Your instructions: Where does the word "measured" occur in the data below? Copy each line that holds it.

********

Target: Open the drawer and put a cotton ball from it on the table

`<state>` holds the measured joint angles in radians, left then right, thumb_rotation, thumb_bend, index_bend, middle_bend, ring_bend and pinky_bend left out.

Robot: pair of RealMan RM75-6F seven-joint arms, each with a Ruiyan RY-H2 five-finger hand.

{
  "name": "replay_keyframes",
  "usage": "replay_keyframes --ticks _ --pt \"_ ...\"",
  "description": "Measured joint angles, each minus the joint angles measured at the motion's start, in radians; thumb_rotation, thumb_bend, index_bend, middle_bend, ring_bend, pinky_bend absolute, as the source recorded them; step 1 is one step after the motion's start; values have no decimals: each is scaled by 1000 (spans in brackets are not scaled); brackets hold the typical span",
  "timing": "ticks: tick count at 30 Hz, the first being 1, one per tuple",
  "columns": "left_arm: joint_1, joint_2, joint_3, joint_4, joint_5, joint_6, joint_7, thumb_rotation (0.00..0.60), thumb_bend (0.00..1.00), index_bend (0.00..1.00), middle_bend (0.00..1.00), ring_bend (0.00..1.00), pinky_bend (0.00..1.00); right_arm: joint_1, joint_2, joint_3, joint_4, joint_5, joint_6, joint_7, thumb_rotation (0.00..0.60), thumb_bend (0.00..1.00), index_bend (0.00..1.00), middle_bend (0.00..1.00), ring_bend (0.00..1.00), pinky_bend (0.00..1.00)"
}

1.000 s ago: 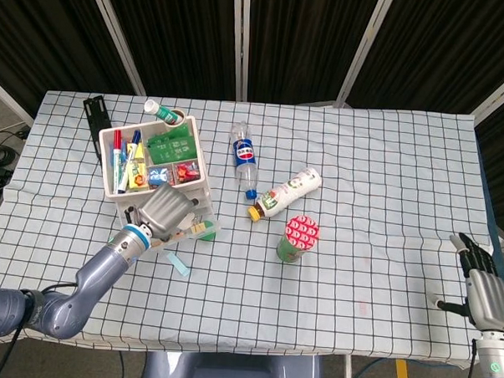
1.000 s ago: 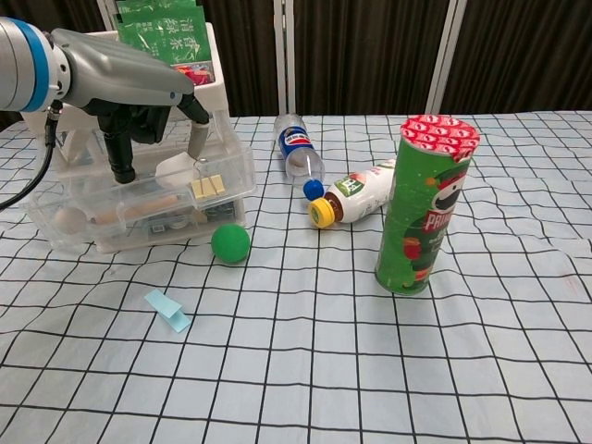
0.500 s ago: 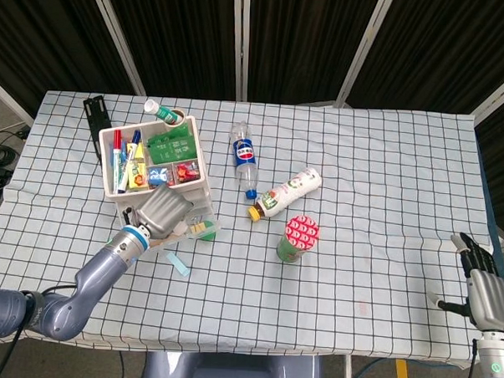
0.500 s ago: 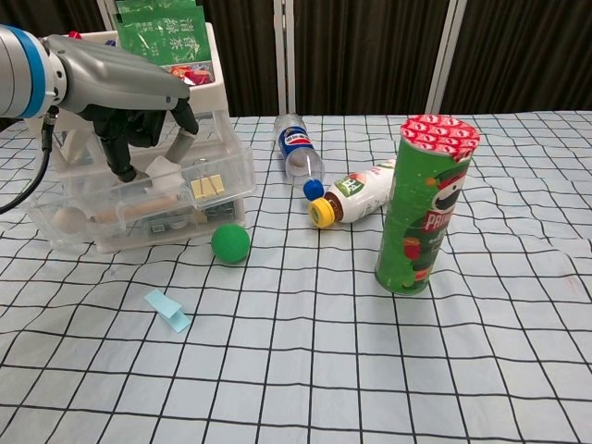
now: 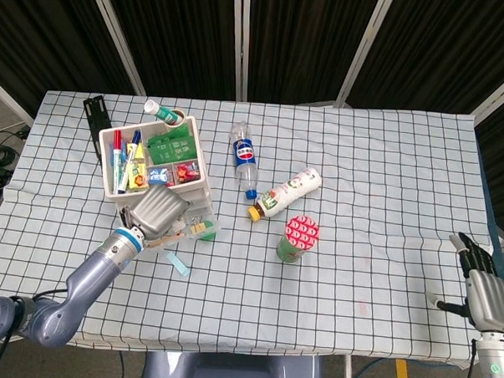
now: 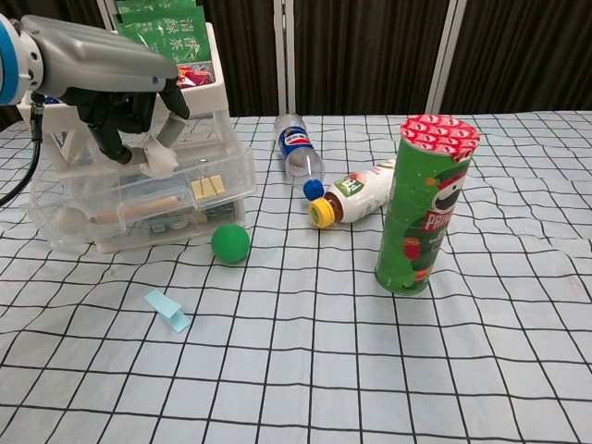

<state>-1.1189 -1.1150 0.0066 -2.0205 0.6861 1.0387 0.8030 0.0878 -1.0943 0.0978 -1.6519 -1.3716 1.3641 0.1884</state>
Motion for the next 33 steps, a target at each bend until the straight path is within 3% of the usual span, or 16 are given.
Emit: replay_keyframes --ticks 11,21,28,33 --pt "86 145 -14 -135 163 71 -88 600 502 609 957 871 811 -2 -1 -8 -9 -16 7 -14 600 37 3 0 0 0" --pt "249 296 13 -219 362 160 -221 600 503 609 957 871 811 -4 -4 -15 -19 -32 15 -29 600 37 3 0 0 0" --pt "400 331 67 -184 502 236 -339 600 503 602 955 869 811 -9 -2 -22 -29 -44 26 -33 600 37 3 0 0 0" --pt "504 270 93 -71 542 289 -406 600 503 600 954 869 811 -11 -2 -23 -32 -48 31 -39 600 37 3 0 0 0"
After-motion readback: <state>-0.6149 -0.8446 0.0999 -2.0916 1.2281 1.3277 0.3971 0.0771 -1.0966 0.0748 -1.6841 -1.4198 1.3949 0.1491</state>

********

Final answer:
`<state>` holds the measured joint angles in radians, left then right, thumb_rotation, thumb_bend, index_bend, middle_bend, ring_bend and pinky_bend left out.
  "description": "Measured joint angles, each minus the joint angles measured at the motion's start, in radians; thumb_rotation, thumb_bend, index_bend, middle_bend, ring_bend, pinky_bend absolute, as the source recorded them; step 1 is one step after the motion's start; values have no decimals: each is scaled by 1000 (spans in brackets are not scaled); brackets hold the typical span",

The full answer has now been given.